In November, two similar emails came in back-to-back weeks. On the second time, my gut finally told me something was up. I compared the order number to my original order back in March, and the numbers matched. However, the balancing in this email was not the grand total I bought the laptop and services for; this number was slightly less.
Reasonably assuming there was a glitch on Lenovo’s part, I decided to write the following to Lenovo of North America, alerting them of the issue on their side:
I received this reply from Lenovo:
When I read this, I was immediately shocked, and angry. Was I going crazy? Why would a well-established company like Lenovo be making this absurd claim, a half year after the purchase, that I still owed for the laptop I bought from them? This has never, never, happened to me before.
I started a deep analysis of the “invoices” they sent me (you can see the three PDFs in the image above), comparing to my original emails from March and April, and then digging into my credit card payment method. I immediately saw that the grand total for the order in these “invoices” was what I paid, but they had an odd breakdown of the charges I did not see back in March, which had sub-breakouts of the warranty services and one other software I bundled during the purchase.
When I was checking out my purchase in March, Lenovo offered the option to use Amazon Pay, which allows you to pay via your Amazon credentials. I have used this many times with other merchants, from large to small, with absolutely no issue. I screenshot the Amazon Pay record and sent it to Lenovo with a detailed explanation:
As you can see in the above, I sent this on November 17th, 2023. At that time, I was seriously pondering if I was going to have to contact my lawyer. I felt more than confident explaining my position in a court of law, if necessary. After all, is this not an open-and-shut case? Unless there was some anomaly with my payment that got rejected, there should be absolutely no issue on my side. So long as a charge goes through and is accepted, I am obligated to pay that charge to my credit card company. I saved off my credit card records which clearly show the charge from merchant Lenovo, and my later payment to my credit card, to fulfill the balance.
I still cannot fathom how ridiculous this situation is. A well-established technology company, spawned from IBM, out of nowhere claims a half year later that I did not pay most of my balance on the laptop I purchased from them. Like you, I have made many, many purchases online from all sorts of merchants, and none have given me a problem even remotely comparable to this. I have bought from Amazon, Walmart, specialty merchants, even incredibly niche small Internet businesses, and every transaction has been fine. They charge me an agreed-upon price, my credit card receives the charge, I later pay off the charge as part of fulfilling my month-end balance.

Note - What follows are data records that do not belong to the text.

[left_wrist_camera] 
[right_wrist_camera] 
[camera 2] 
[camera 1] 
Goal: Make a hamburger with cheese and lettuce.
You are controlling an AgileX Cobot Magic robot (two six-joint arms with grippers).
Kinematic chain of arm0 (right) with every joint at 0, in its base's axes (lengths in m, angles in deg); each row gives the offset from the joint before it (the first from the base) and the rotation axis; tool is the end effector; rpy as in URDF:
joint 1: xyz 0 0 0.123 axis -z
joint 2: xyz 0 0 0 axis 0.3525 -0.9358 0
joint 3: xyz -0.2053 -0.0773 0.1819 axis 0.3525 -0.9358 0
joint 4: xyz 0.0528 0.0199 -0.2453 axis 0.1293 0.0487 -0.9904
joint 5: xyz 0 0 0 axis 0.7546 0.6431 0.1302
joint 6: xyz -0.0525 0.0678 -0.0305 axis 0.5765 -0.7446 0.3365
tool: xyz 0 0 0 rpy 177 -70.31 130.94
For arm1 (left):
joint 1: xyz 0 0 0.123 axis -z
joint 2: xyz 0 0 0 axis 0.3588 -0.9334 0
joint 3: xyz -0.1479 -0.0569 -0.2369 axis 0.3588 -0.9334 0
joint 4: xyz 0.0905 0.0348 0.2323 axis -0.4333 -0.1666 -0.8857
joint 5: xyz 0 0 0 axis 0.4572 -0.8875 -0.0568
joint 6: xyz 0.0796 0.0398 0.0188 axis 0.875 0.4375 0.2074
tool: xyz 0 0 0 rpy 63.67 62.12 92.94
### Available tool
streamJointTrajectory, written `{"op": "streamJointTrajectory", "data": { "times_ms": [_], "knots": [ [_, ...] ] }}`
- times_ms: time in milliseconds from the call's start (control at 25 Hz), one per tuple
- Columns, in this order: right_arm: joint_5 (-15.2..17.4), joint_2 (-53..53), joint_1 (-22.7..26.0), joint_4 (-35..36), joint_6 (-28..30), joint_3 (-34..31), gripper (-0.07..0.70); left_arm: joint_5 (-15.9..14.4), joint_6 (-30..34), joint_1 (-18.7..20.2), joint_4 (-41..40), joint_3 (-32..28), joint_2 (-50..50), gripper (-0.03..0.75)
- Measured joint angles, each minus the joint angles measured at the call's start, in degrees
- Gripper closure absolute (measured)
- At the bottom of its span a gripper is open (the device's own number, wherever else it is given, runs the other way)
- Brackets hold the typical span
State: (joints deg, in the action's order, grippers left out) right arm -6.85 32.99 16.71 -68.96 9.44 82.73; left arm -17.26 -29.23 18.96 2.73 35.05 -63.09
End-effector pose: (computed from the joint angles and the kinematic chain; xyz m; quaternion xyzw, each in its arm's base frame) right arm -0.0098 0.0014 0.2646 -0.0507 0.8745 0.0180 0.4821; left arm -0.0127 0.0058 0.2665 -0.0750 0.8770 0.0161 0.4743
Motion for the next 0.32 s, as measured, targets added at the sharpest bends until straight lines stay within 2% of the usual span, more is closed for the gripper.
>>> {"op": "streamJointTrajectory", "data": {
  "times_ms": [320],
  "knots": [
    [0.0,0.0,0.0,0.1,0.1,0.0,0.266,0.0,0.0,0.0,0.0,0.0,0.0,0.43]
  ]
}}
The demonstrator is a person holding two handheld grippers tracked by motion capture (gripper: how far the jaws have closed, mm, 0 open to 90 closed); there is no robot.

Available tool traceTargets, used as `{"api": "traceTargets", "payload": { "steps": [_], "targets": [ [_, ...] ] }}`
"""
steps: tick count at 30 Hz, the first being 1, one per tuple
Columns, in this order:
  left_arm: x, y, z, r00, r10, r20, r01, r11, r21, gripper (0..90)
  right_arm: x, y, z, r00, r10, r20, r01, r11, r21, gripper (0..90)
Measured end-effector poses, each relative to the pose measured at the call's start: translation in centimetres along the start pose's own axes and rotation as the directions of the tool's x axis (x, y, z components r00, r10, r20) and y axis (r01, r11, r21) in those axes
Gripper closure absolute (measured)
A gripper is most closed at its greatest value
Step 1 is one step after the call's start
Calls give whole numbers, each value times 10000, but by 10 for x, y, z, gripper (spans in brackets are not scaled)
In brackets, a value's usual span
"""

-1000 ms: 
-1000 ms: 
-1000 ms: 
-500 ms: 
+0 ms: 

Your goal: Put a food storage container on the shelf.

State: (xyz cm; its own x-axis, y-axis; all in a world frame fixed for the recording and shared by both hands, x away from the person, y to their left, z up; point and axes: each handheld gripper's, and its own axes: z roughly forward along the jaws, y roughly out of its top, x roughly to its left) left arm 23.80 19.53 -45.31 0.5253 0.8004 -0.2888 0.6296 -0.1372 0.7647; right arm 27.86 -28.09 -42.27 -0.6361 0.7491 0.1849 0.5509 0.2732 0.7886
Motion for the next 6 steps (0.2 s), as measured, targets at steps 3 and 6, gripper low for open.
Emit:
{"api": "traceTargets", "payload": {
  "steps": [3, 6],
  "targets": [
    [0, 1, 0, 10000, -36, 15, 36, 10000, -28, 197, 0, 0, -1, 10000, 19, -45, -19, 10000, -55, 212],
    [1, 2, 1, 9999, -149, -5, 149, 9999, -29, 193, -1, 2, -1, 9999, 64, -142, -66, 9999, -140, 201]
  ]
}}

How incompetent is Lenovo that they can allow something like this to happen? I assume there is an internal problem reconciling between my invoice and my payment to Lenovo via Amazon Pay. Given the amount of time and effort I have had to put into backtracking to prove I made the purchase, I consider Lenovo’s actions bordering on fraud and exhortation. I seriously feel like they should compensate me for my time being part of Lenovo’s de facto Accounts Receivable.
Again, what other company has ever come back to you months later saying you still owe them money on a long-settled purchase? When you make a purchase online, you and the merchant enter into a contract. The merchant provides goods and/or services and you pay them an agreed-upon price. You almost always have to pay the merchant first before they fulfill the order, especially technology companies like Lenovo. I find it amusing that they claim an outstanding balance, months later, after their factory in China built my custom laptop!
Lenovo, in my view, is in breach of contract by making a false claim that I still owe Lenovo a balance, which can easily be proven wrong by both my Amazon Pay and credit card records, cross-referenced with the original purchase confirmation receipt. If they really have a problem getting the funds from Amazon Pay, a payment method Lenovo clearly provided to me at time of my purchase, they need to take it up with Amazon, not me.
One final analogy to consider. Say you agree to buy a bicycle from someone, and you agree to meet in a park to complete the transaction. He brings the bicycle to sell to you, you bring the money to pay him. You exchange in public; you get the bicycle, he gets your money, you both shake hands and go your separate ways. An hour and miles away later, the person you bought the bicycle from loses the money you gave him. Maybe he dropped it. Maybe he misplaced it. And maybe it was even stolen, so he no longer has the money you gave him. Does he have a right to demand you pay him again because he cannot balance his account from the bicycle no longer in his ownership?
This week, Lenovo finally responded to my last email in November. Lenovo appears to be claiming (requesting) they will be settling the matter, though this does not feel like a 100% confirmation from Lenovo the case is fully closed.
Lenovo’s incompetence is not my problem that they cannot find the money I sent to them many months ago. If they push this matter back to me further, I will seek legal action and damages against Lenovo.
If you are contemplating buying anything from Lenovo, I hope you will factor in my experience before you click Buy.
Have you had a similar experience? Does what I have explained make sense? Am I in the right? Or does Lenovo have a legitimate stance? Let me know in the comments section.
Thank you for reading my article. Donec deinde tempum.